The UK Government is mulling an increase to the North Sea windfall tax to 35%, Energy Voice understands, in a move which executives said threatens billions of pounds of investment.
Industry sources who have been in talks with government said the hike, which represents a 10% bump on its original rate, is being tested with MPs.
Trade body Offshore Energies UK (OEUK) responded with outrage to the “threat” which it said would see companies having to “reconsider investment plans worth billions”.
Industry sources said the rate may only be increased to 30%, as has previously been trailed in the media, but the higher number looks to be preferred by government.
They added that the tax will almost certainly be extended to 2028, beyond its current 2025 sunset clause.
It comes as chancellor Jeremy Hunt seeks to plug a reported £50bn fiscal black hole during the Autumn Budget on Thursday.
Increasing the levy to 35% would take the headline rate of tax for the industry up to a total of 75% – OEUK pointed out that the North Sea was the heaviest-taxed industrial sector in the country even before the levy was introduced.
Senior executives in the oil and gas industry said that it is crucial that any extension to the windfall tax – known as the Energy Profits Levy (EPL) – maintains investment incentives.
Meanwhile the Times newspaper reports that the levy will be extended to electricity generators for the first time and raise an extra £1bn a year, netting a total of £45bn for the Treasury.
The original EPL, implemented by Rishi Sunak while he was chancellor in May, imposed a 25% increase to the headline tax rate on North Sea firms, to a total of 65%.
However this included a 91% investment incentive – so firms got 91 pence back for every £1 they invested in the sector.
‘Completely taken aback by this’
Sources said it is key that this incentive is protected and that there are no further changes to the EPL after Thursday in order to ensure investors can have confidence to push ahead with North Sea developments.
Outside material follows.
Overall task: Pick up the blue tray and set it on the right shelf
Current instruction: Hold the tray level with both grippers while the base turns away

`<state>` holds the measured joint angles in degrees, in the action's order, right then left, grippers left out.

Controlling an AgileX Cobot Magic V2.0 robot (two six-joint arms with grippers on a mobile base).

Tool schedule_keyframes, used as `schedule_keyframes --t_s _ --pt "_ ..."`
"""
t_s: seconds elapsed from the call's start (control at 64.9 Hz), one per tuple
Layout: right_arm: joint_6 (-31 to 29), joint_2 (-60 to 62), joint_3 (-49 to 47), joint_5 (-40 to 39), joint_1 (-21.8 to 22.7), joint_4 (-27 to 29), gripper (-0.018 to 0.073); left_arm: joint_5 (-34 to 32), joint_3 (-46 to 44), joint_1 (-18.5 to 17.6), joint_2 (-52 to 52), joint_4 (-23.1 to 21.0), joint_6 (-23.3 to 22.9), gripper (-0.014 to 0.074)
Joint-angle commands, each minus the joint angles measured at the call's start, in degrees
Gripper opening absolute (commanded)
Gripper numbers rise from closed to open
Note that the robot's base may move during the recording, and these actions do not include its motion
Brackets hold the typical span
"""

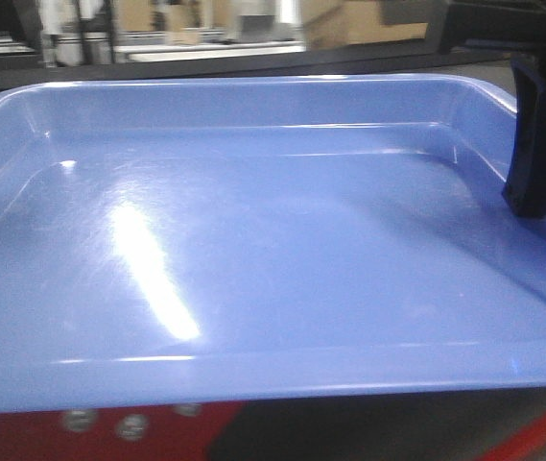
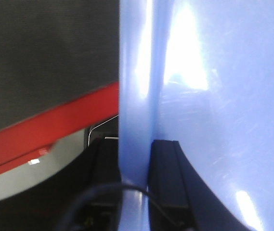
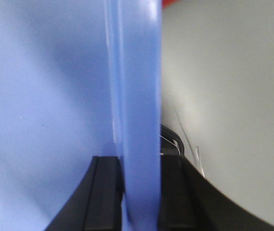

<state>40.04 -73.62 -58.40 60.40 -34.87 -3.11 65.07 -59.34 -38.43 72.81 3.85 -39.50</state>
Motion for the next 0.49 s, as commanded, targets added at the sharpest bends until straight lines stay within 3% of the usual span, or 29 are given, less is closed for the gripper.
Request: schedule_keyframes --t_s 0.0,0.478 --pt "0.4 1.9 -1.6 -1.0 -0.1 -0.6 0.0147 -0.5 -1.4 -0.5 -1.4 0.4 -0.9 -0.0020" --pt "0.4 1.9 -1.6 -1.0 -0.1 -0.6 0.0147 -0.5 -1.4 -0.5 -1.4 0.4 -0.9 -0.0020"
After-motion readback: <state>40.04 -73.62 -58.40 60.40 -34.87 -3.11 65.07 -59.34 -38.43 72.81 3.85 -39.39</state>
OEUK underlined that the government cannot tax overseas profits – the likes of which have bolstered the results of oil giants like Shell and BP – so if UK production declines, so will the taxable income.
A spokesperson said: “We’re completely taken aback by this, coming just days before the Chancellor gives his fiscal statement. Our industry plays a critical role in providing reliable and responsible supplies of energy to the UK, with all the benefits that brings in generating taxes, secure energy and jobs for UK workers.
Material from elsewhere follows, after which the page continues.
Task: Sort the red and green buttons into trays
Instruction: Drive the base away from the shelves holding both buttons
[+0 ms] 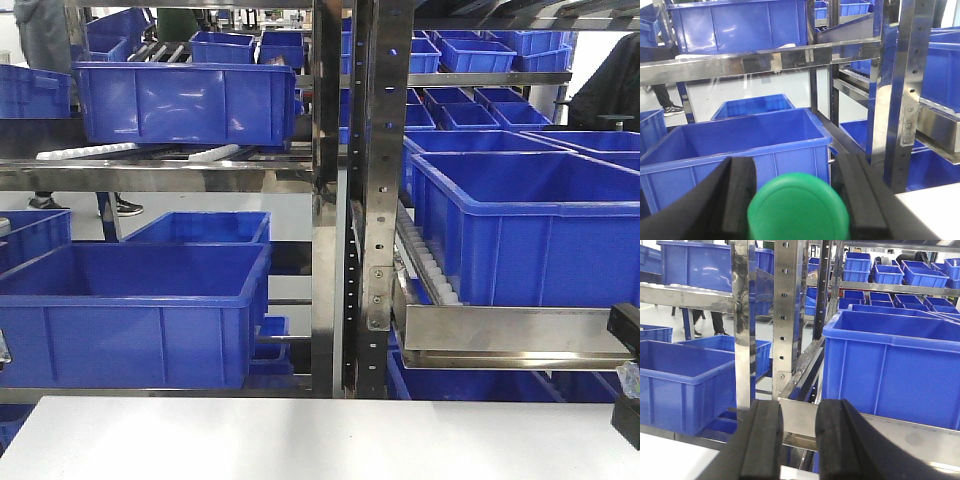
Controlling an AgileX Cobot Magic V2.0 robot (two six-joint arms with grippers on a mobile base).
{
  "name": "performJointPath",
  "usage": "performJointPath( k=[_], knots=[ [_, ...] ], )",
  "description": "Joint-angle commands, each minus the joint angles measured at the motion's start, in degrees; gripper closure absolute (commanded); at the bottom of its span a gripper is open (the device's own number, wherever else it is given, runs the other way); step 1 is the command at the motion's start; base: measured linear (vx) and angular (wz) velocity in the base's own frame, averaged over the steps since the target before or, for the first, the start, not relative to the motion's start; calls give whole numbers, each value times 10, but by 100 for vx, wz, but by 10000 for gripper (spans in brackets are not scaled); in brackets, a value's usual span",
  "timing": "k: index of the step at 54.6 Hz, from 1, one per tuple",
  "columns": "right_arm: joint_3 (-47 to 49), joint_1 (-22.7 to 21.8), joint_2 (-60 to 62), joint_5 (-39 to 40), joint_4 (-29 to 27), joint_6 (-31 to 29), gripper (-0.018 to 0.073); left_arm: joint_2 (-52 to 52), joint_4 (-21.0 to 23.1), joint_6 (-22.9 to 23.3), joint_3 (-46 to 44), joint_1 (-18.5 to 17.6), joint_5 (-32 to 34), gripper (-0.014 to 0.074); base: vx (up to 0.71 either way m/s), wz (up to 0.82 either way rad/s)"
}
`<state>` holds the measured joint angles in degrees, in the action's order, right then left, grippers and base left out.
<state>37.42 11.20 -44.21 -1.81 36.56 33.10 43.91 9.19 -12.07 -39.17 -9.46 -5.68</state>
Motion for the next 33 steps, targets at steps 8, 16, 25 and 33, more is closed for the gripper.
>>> performJointPath(
  k=[8, 16, 25, 33],
  knots=[
    [22, 1, 5, 38, 1, -4, 568, -2, 7, 4, -24, -4, 52, 602, 0, 0],
    [22, 1, 5, 38, 1, -4, 568, -2, 7, 4, -24, -4, 52, 602, 0, 0],
    [22, 1, 5, 38, 1, -4, 568, -2, 7, 4, -24, -4, 52, 602, 0, 0],
    [22, 1, 5, 38, 1, -4, 568, -2, 7, 4, -24, -4, 52, 602, 0, 0]
  ],
)
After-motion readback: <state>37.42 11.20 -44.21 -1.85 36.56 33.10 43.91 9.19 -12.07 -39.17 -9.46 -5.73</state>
“Imposing sudden extra taxes will make it even harder for these companies to invest in UK energy production – both the gas and oil we need today, and the wind, hydrogen and other low-carbon energies we need to reach net zero by 2050.
“Driving investment out of UK waters into other countries will increase reliance on imported energy, reduce the tax flow to the Exchequer, and make it even harder to increase our domestic production of lower-carbon energies.
“We need a diverse range of offshore operator and supply chain companies with the skills and people to build the low-carbon energy future we all want to see. It deeply concerns us that that the complexity of the UK offshore energy sector is not being considered when we are on the cusp of such an important transition.”
A spokesperson for the Treasury said: “Our permanent oil and gas tax regime is globally competitive and our approach to taxing profits from oil and gas exploration balances attracting investment with ensuring a fair return for the nation for the use of its resources.
“That is why the more investment a firm makes into the UK, the less tax they will pay under rules within our Energy Profits Levy, which is expected to raise £17 billion this year and the next to help fund cost of living support for eight million people.”
Fiscally unstable
Several industry figures have, in recent days, underlined that oil and gas projects have an investment cycle of several years, with the political uncertainty on the windfall tax being a major barrier to investment.
Gilad Myerson, chairman of Ithaca Energy, told EV this week that it was the “biggest question mark” for major projects like Cambo and Rosebank in the West of Shetland being progressed.
Brindex, a group of North Sea producers which does not include oil majors, wrote to Jeremy Hunt this week, describing the UK as one of the most “fiscally unstable” places to do business.
Those firms, not bolstered by the global profits of oil majors, highlighted that the tax can disproportionately hit some smaller companies, especially those without investment pipelines to benefit from the incentives.
Inflation and the surging profits of oil giants like Shell and BP have increased the political pressure to ramp up taxes, though their profits are not dominantly from the UK.
Last week BP, reporting its results for the first nine months of the year at $22.8bn, said 15% of its earnings were from the UK.
Shell conceded it has not paid anything in windfall tax during Q3 thanks to the incentives.
This week IOG, a small gas producer in the southern North Sea, wrote to Jeremy Hunt to implement a “small fields allowance” for better recognition of the difference between them and oil majors.